Look below for the line containing "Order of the" and the line containing "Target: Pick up"; repeat exactly those two lines and all lines between them, and nothing else.
● ● ● ● ● ● ●
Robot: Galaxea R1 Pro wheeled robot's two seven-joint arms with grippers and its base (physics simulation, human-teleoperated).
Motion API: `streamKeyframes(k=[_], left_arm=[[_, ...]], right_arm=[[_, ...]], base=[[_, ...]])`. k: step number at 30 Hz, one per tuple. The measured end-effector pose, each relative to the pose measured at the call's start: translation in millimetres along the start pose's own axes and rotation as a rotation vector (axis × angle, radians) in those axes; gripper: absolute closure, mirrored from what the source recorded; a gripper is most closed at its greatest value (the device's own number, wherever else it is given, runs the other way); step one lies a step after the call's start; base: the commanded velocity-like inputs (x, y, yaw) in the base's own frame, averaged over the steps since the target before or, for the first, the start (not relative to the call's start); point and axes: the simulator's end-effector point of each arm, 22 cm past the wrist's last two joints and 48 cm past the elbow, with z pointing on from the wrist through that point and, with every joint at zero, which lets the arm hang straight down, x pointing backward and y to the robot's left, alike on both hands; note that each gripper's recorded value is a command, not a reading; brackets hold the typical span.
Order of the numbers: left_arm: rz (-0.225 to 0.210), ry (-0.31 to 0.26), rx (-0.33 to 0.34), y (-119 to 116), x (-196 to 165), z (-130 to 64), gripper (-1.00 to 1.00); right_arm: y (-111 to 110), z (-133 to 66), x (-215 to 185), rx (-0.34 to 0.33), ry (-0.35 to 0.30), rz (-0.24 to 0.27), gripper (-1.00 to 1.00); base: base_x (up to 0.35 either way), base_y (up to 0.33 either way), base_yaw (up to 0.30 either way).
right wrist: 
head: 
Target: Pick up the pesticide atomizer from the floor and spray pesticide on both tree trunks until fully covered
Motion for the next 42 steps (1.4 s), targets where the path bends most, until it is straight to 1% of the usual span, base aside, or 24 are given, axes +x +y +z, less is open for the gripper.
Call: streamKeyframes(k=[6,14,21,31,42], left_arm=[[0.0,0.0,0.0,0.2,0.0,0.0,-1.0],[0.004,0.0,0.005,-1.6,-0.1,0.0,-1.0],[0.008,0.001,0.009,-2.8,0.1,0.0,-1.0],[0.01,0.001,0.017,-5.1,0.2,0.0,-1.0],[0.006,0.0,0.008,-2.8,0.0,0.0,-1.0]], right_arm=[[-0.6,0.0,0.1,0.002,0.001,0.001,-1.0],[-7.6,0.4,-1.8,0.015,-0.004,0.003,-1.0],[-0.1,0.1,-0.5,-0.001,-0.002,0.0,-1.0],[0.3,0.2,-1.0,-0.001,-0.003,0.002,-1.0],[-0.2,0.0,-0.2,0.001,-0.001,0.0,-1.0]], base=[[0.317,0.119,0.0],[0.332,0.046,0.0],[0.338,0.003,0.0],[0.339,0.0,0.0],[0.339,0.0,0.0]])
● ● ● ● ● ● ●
**Result of the exercise**
Order of the numbers: left_arm: rz (-0.225 to 0.210), ry (-0.31 to 0.26), rx (-0.33 to 0.34), y (-119 to 116), x (-196 to 165), z (-130 to 64), gripper (-1.00 to 1.00); right_arm: y (-111 to 110), z (-133 to 66), x (-215 to 185), rx (-0.34 to 0.33), ry (-0.35 to 0.30), rz (-0.24 to 0.27), gripper (-1.00 to 1.00); base: base_x (up to 0.35 either way), base_y (up to 0.33 either way), base_yaw (up to 0.30 either way).
right wrist: 
head: 
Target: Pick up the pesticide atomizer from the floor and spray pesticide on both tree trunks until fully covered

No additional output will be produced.